City of Peoria Mayor Rita Ali
Click on the arrow below to listen to the remarks. Audio courtesy of WCBU-FM 89.9. A transcript is below the photo. All photos courtesy of the City of Peoria.
Everyone, please join me in reciting the Pledge of Allegiance. I pledge allegiance to the flag of the United States of America and to the republic for which it stands, one nation, under God, indivisible, with liberty and justice for all.
You may be seated. Good morning, everyone. Good morning. I want to thank all of you for attending this naming program on such a beautiful day. Special thank you to Peoria Housing Authority under the direction of CEO Armeca Crawford for allowing the use of their property for our program. Thank you also to the Peoria Park District, our community partner for the Freedom and Remembrance Park. And thank you to the members of the mayor’s Summer Youth Program, who under the guidance of Public Works did a fantastic job getting the park ready for today. Special thanks to all of our speakers, who will provide remarks on the importance of the Freedom and Remembrance Park and provide musical tributes. We have the special honor of hosting Lieutenant Governor Juliana Stratton at today’s event. We thank you for making time once again to visit Peoria for this important day in Peoria’s history. Thank you to the many elected officials in our attendance, and I would ask that you please stand our elected officials. Please give them a hand. Lieutenant Governor Juliana Stratton loves Peoria so much she comes back even on unofficial occasions because she and her husband love this area. So we may end up adopting you as a Peoria daughter.
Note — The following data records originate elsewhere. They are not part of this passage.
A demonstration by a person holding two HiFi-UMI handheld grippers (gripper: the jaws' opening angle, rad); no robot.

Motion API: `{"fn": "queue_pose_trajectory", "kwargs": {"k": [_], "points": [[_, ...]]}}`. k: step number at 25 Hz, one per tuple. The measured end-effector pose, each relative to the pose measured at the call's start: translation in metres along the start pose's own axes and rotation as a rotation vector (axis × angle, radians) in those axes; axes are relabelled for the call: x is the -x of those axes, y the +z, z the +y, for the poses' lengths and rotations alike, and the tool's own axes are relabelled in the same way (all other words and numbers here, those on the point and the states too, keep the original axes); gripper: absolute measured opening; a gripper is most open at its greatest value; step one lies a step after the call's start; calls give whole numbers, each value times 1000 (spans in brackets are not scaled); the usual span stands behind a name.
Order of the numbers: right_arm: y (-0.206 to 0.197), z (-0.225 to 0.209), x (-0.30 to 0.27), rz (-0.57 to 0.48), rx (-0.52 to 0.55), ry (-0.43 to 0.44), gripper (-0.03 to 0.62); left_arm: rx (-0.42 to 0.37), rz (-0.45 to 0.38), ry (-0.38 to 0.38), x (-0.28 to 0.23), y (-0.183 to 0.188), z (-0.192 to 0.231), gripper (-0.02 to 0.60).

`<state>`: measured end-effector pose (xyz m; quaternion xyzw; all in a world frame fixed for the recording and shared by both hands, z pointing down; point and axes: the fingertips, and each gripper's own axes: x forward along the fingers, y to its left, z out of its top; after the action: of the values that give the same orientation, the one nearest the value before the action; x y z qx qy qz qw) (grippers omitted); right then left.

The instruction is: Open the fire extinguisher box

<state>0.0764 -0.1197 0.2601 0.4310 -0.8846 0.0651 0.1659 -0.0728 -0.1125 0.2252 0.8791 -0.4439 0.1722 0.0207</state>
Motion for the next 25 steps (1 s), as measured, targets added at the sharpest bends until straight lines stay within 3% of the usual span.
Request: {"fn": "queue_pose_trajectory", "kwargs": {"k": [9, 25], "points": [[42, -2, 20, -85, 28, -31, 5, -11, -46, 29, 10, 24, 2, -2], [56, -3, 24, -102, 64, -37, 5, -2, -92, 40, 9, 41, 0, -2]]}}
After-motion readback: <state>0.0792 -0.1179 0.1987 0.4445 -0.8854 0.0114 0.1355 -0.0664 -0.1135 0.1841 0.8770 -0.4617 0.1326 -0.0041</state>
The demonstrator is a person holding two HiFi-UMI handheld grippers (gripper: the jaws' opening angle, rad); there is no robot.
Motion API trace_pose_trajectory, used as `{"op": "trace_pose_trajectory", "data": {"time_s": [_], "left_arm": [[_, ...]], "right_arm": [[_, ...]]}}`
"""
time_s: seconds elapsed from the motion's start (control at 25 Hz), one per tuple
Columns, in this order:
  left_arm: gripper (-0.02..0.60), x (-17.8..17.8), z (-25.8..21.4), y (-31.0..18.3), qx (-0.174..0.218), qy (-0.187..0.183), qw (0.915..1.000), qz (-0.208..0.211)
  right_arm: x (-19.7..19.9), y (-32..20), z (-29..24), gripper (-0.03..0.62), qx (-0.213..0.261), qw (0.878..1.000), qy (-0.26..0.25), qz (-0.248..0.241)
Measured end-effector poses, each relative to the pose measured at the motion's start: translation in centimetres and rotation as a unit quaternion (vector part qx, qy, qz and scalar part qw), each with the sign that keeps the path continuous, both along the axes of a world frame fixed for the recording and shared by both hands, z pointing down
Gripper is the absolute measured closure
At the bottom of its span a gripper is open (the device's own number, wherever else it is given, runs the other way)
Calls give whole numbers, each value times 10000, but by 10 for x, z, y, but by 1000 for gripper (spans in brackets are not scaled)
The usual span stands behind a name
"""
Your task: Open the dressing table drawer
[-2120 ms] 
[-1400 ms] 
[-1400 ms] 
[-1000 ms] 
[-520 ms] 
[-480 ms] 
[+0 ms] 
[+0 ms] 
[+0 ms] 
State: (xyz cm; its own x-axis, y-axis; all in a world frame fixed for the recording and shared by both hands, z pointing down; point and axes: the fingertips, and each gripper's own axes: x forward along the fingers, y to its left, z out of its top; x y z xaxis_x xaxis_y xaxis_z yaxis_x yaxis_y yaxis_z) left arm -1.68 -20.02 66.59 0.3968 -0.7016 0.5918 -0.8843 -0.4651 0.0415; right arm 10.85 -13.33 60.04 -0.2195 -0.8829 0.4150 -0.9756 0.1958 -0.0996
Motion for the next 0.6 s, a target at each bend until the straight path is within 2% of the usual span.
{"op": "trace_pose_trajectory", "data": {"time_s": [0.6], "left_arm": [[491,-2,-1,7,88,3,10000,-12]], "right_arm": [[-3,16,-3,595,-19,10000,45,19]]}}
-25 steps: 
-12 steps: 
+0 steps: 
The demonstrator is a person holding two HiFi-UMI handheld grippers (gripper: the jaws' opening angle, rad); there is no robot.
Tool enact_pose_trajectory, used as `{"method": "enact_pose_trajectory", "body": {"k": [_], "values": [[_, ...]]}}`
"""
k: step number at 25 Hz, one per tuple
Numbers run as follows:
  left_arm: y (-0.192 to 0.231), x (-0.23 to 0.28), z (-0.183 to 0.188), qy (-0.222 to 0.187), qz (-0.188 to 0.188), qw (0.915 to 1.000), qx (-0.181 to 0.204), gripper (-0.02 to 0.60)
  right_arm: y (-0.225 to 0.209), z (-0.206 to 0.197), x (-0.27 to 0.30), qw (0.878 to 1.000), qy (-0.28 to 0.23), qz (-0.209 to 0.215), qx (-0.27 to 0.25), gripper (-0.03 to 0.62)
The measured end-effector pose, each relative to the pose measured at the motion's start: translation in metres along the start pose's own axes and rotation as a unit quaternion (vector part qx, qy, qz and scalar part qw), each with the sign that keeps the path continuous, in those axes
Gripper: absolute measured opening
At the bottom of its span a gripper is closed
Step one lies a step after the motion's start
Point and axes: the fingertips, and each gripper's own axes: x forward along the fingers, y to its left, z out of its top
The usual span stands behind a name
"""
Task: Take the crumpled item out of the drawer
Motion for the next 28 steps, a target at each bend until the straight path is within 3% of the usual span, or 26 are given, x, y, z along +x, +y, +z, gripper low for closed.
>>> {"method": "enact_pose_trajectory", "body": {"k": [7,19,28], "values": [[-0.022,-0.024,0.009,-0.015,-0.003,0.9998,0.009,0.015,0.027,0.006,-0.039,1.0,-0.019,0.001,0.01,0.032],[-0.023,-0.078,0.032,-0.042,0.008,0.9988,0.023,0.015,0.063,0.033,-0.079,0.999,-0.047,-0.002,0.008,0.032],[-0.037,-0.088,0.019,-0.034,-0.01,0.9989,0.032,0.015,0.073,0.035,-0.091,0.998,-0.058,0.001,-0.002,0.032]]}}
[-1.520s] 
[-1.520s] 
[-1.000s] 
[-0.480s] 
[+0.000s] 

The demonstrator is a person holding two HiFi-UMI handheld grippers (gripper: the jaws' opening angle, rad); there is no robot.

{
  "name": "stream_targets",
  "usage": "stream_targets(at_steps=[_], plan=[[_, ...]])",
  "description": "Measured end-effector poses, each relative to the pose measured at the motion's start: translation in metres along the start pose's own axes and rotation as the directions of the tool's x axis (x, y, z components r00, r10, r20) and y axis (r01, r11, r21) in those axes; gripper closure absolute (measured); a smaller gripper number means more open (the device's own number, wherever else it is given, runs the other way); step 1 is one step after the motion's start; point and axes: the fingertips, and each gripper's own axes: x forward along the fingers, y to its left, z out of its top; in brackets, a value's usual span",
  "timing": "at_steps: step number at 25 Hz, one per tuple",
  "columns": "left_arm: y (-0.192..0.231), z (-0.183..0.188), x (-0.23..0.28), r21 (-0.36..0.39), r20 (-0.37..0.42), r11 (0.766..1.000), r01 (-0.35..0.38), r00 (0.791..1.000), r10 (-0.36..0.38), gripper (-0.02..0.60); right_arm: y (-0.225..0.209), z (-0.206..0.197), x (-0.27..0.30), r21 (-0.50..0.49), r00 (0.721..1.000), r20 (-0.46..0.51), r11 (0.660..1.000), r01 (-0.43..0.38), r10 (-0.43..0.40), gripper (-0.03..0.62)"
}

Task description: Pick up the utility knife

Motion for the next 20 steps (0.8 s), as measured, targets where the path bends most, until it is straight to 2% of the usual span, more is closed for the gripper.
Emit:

What we have learned about this space is astonishing. But thanks to the inspiring leadership of Mr. Bob Hoffer and his team, our earliest neighbors will now be memorialized. The evolution of the closure of Moffatt Cemetery in 1905 to today’s naming of Freedom and Remembrance Park is quite unbelievable. From a family plot for Aquila Moffatt to a parcel he then dedicated to Civil War soldiers to the expanded Moffatt Cemetery Association to the closure in 1905, the abandonment of this site, and the eventual development of the parcels, led to many of our earliest Peorians left to be forgotten as part of Peoria City history.
In 1905, the Peoria City Council ordered the closure of Moffatt Cemetery. Over time, it became a trash dump, an eyesore, and ultimately, a parking lot. This was a disgrace to the approximately 2,600 people buried in Moffatt Cemetery. As mayor of Peoria today, I want to publicly apologize. Apologize for the city’s actions many years ago. I’m sorry for the disrespect and dishonor that was shown to both individuals and their loved ones. And I’m grateful for those that have championed for this worthy Memorial. The city is honored to play a part in this effort.
The name itself Freedom and Remembrance Park reminds us that we are here to remember those who remain but also celebrate the freedom that some achieved or fought for. 52 veterans are known to be interred at Moffatt Cemetery. 49 were Union Civil War soldiers, including Nathan Ashby, who was present at Juneteenth. To commemorate his bravery, the Juneteenth flag can be seen at the park today. Also interred at Moffatt were veterans of the 1792 militia, the War of 1812, and the Spanish-American War. And then there was Nance Legins-Costley. Mr. Adams will speak more at length about Nance. But we all know that she was smart. She was brave. She was a mother of eight children, and she fought for her freedom since she was a teenager. Nance made her own history as the first enslaved person whom Abraham Lincoln helped free in the Illinois State Supreme Court in 1841.
Today, Freedom and Remembrance Park will be a site that will provide education to our community, while acknowledging our local history, but it will also be a long-awaited memorial for these individuals and their families. The American poet and genealogist Laurence Overmire stated, “History remembers only the celebrated genealogy remembers them all.” We have Mr. Bob Hoffer to thank for today because this all started from a request from his wife, Ev; she tasked him with finding her great-grandfather’s grave. And while searching the papers at the Peoria Public Library, he found an old transcript that stated, “Wife had him buried at Moffatt.” Little did Mr. Hoffer know, from that one transcript, he would soon be on a path of unearthing documents that were over 100 years old. And that search would result in bringing recognition to some of Peoria’s first residents. Thomas Bradshaw, Silas Kitt, Maria Henriette Lindiz, DeMorris Nancy Merwin, Anton Schaffer – just a few names of those buried at Moffatt Cemetery – mothers, fathers, children, families, soldiers. Thank you, Mr. Hoffer. Thanks to your hard work. Our earliest neighbors will be forgotten no more.
I encourage you all to visit the park and pause. Think about them. Imagine their stories. I would now like to welcome Lieutenant Governor Juliana Stratton.